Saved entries
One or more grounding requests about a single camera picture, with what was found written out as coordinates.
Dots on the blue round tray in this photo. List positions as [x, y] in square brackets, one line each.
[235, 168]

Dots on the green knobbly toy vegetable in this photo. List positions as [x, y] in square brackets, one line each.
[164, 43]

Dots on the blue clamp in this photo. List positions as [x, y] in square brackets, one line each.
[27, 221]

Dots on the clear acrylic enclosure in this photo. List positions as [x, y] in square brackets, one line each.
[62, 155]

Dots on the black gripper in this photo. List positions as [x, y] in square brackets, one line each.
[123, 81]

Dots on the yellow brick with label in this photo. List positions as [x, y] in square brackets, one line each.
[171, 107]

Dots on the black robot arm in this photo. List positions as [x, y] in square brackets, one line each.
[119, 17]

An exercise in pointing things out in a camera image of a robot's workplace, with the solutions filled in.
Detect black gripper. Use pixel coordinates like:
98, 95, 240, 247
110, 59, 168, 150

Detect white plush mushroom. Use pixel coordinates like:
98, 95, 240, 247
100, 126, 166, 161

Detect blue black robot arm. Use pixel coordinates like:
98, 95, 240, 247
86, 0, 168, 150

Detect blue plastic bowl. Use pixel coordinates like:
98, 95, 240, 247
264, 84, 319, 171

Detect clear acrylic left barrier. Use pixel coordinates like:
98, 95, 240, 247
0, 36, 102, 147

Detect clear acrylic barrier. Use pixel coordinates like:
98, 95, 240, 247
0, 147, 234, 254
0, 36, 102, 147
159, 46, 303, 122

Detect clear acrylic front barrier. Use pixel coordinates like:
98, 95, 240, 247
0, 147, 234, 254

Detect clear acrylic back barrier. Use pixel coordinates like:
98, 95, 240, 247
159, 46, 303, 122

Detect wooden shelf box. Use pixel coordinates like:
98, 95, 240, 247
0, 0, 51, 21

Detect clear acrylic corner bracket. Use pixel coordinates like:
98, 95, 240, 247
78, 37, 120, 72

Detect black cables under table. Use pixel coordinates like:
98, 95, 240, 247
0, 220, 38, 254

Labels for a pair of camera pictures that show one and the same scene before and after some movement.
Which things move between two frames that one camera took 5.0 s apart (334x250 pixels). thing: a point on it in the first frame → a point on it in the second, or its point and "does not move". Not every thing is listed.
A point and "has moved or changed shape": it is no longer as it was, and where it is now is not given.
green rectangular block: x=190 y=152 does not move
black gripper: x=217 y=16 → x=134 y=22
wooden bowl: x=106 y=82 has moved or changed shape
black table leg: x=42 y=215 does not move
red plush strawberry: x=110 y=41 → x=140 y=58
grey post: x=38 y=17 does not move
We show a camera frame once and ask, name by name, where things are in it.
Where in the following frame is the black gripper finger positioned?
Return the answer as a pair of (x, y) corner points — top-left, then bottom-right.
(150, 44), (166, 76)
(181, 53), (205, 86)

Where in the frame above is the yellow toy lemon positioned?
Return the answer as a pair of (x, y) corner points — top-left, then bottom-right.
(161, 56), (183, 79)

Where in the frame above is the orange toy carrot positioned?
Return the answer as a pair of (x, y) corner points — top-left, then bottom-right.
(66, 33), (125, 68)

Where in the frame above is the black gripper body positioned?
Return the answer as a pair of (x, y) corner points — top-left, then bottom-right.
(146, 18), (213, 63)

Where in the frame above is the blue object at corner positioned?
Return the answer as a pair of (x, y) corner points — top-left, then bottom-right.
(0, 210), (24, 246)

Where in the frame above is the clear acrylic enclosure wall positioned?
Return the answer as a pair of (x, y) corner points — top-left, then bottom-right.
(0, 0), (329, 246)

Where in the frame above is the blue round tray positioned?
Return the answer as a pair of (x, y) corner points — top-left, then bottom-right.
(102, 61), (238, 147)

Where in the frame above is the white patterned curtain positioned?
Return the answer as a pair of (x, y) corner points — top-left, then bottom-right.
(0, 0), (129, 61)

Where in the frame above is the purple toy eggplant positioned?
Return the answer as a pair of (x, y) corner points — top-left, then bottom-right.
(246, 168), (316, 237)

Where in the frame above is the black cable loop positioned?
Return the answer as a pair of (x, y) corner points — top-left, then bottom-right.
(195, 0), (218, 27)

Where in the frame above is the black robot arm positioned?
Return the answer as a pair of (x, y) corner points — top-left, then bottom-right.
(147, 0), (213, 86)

## WORK REQUEST
Copy the records exactly, keeping every word in place.

## EXPECTED OUTPUT
One or more grounding requests about a single camera picture, with what was found written out as coordinates.
Dots on the blue round tray in this photo. List positions as [x, y] in square brackets, one line each.
[235, 168]

Dots on the green knobbly toy vegetable in this photo. List positions as [x, y] in square brackets, one line each.
[164, 43]

Dots on the blue clamp in this photo. List positions as [x, y] in square brackets, one line each.
[27, 221]

Dots on the clear acrylic enclosure in this photo. List positions as [x, y] in square brackets, one line each.
[62, 155]

Dots on the black gripper in this photo. List positions as [x, y] in square brackets, one line each.
[123, 81]

Dots on the yellow brick with label in this photo. List positions as [x, y] in square brackets, one line each.
[171, 107]

Dots on the black robot arm in this photo. List positions as [x, y] in square brackets, one line each.
[119, 17]

An exercise in pointing things out in a camera image of a robot's workplace, with the solutions filled in.
Detect black gripper. Use pixel coordinates like:
98, 95, 240, 247
110, 59, 168, 150

Detect white plush mushroom. Use pixel coordinates like:
98, 95, 240, 247
100, 126, 166, 161

Detect blue black robot arm. Use pixel coordinates like:
98, 95, 240, 247
86, 0, 168, 150

Detect blue plastic bowl. Use pixel coordinates like:
98, 95, 240, 247
264, 84, 319, 171

Detect clear acrylic left barrier. Use pixel coordinates like:
98, 95, 240, 247
0, 36, 102, 147

Detect clear acrylic barrier. Use pixel coordinates like:
98, 95, 240, 247
0, 147, 234, 254
0, 36, 102, 147
159, 46, 303, 122

Detect clear acrylic front barrier. Use pixel coordinates like:
98, 95, 240, 247
0, 147, 234, 254

Detect clear acrylic back barrier. Use pixel coordinates like:
98, 95, 240, 247
159, 46, 303, 122

Detect wooden shelf box. Use pixel coordinates like:
98, 95, 240, 247
0, 0, 51, 21

Detect clear acrylic corner bracket. Use pixel coordinates like:
98, 95, 240, 247
78, 37, 120, 72

Detect black cables under table. Use pixel coordinates like:
98, 95, 240, 247
0, 220, 38, 254

Labels for a pair of camera pictures that show one and the same scene before and after some movement.
Which things move between two frames that one camera took 5.0 s apart (334x250 pixels). thing: a point on it in the first frame → a point on it in the second, or its point and "does not move". Not every thing is listed.
A point and "has moved or changed shape": it is no longer as it was, and where it is now is not given.
green rectangular block: x=190 y=152 does not move
black gripper: x=217 y=16 → x=134 y=22
wooden bowl: x=106 y=82 has moved or changed shape
black table leg: x=42 y=215 does not move
red plush strawberry: x=110 y=41 → x=140 y=58
grey post: x=38 y=17 does not move
We show a camera frame once and ask, name by name, where things are in it.
Where in the following frame is the black gripper finger positioned?
Return the answer as a pair of (x, y) corner points — top-left, then bottom-right.
(150, 44), (166, 76)
(181, 53), (205, 86)

Where in the frame above is the yellow toy lemon positioned?
Return the answer as a pair of (x, y) corner points — top-left, then bottom-right.
(161, 56), (183, 79)

Where in the frame above is the orange toy carrot positioned?
Return the answer as a pair of (x, y) corner points — top-left, then bottom-right.
(66, 33), (125, 68)

Where in the frame above is the black gripper body positioned?
Return the answer as a pair of (x, y) corner points — top-left, then bottom-right.
(146, 18), (213, 63)

Where in the frame above is the blue object at corner positioned?
Return the answer as a pair of (x, y) corner points — top-left, then bottom-right.
(0, 210), (24, 246)

Where in the frame above is the clear acrylic enclosure wall positioned?
Return the answer as a pair of (x, y) corner points — top-left, then bottom-right.
(0, 0), (329, 246)

Where in the frame above is the blue round tray positioned?
Return the answer as a pair of (x, y) corner points — top-left, then bottom-right.
(102, 61), (238, 147)

Where in the frame above is the white patterned curtain positioned?
Return the answer as a pair of (x, y) corner points — top-left, then bottom-right.
(0, 0), (129, 61)

Where in the frame above is the purple toy eggplant positioned?
Return the answer as a pair of (x, y) corner points — top-left, then bottom-right.
(246, 168), (316, 237)

Where in the frame above is the black cable loop positioned?
Return the answer as a pair of (x, y) corner points — top-left, then bottom-right.
(195, 0), (218, 27)

Where in the frame above is the black robot arm positioned?
Return the answer as a pair of (x, y) corner points — top-left, then bottom-right.
(147, 0), (213, 86)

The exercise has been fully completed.